Task details: In this material, which lines include the string "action"? Show them.

Available data:
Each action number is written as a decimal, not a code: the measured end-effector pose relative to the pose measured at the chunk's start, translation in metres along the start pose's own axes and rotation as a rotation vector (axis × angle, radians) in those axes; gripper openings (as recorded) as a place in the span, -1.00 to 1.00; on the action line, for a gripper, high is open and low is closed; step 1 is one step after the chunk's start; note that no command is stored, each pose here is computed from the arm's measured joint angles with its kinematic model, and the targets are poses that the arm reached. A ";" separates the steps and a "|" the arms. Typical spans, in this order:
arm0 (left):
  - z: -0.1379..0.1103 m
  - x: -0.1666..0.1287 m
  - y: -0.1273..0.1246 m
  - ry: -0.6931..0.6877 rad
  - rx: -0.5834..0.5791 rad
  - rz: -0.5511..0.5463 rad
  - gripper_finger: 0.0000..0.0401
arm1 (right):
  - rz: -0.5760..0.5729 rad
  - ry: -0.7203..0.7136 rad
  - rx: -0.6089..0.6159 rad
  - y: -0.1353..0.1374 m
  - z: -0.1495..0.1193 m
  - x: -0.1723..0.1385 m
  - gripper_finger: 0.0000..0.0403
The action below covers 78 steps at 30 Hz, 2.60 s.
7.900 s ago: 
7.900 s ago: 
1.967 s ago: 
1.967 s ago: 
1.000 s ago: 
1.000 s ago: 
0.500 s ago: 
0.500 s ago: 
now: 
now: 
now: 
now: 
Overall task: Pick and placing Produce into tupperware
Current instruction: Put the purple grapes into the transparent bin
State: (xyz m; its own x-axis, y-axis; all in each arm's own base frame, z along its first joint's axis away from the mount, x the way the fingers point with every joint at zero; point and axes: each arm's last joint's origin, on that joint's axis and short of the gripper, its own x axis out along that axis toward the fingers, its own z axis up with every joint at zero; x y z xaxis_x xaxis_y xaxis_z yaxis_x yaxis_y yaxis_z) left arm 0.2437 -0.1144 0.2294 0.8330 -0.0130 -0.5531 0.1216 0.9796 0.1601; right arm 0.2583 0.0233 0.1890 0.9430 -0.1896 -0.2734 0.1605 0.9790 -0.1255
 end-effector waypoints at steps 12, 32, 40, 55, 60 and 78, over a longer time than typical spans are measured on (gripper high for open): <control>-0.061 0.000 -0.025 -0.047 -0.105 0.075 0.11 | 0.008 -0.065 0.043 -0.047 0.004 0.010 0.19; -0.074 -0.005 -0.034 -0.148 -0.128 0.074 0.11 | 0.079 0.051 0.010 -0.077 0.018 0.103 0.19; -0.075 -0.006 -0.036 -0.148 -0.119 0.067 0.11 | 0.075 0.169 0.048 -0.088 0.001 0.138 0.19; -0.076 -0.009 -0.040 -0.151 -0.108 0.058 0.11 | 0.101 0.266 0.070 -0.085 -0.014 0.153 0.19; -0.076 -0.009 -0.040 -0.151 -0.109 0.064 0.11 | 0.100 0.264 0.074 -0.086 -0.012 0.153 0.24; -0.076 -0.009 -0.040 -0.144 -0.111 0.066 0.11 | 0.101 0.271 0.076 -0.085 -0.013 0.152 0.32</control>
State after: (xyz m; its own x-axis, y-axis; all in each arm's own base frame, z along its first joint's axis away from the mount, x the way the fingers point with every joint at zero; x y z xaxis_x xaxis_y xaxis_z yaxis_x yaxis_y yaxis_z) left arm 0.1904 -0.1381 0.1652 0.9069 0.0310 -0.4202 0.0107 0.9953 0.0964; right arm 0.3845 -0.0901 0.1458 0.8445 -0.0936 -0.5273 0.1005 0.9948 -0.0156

Response to this exercise:
Each action number is written as a decimal, not a code: the measured end-effector pose relative to the pose measured at the chunk's start, translation in metres along the start pose's own axes and rotation as a rotation vector (axis × angle, radians) in those axes; gripper openings (as recorded) as a place in the span, -1.00 to 1.00; on the action line, for a gripper, high is open and low is closed; step 1 is one step after the chunk's start; note that no command is stored, each pose here is computed from the arm's measured joint angles with its kinematic model, and the targets are poses that the arm reached. A ";" separates the steps and a "|" the arms. Typical spans, in this order:
The action below covers 78 steps at 30 Hz, 2.60 s.

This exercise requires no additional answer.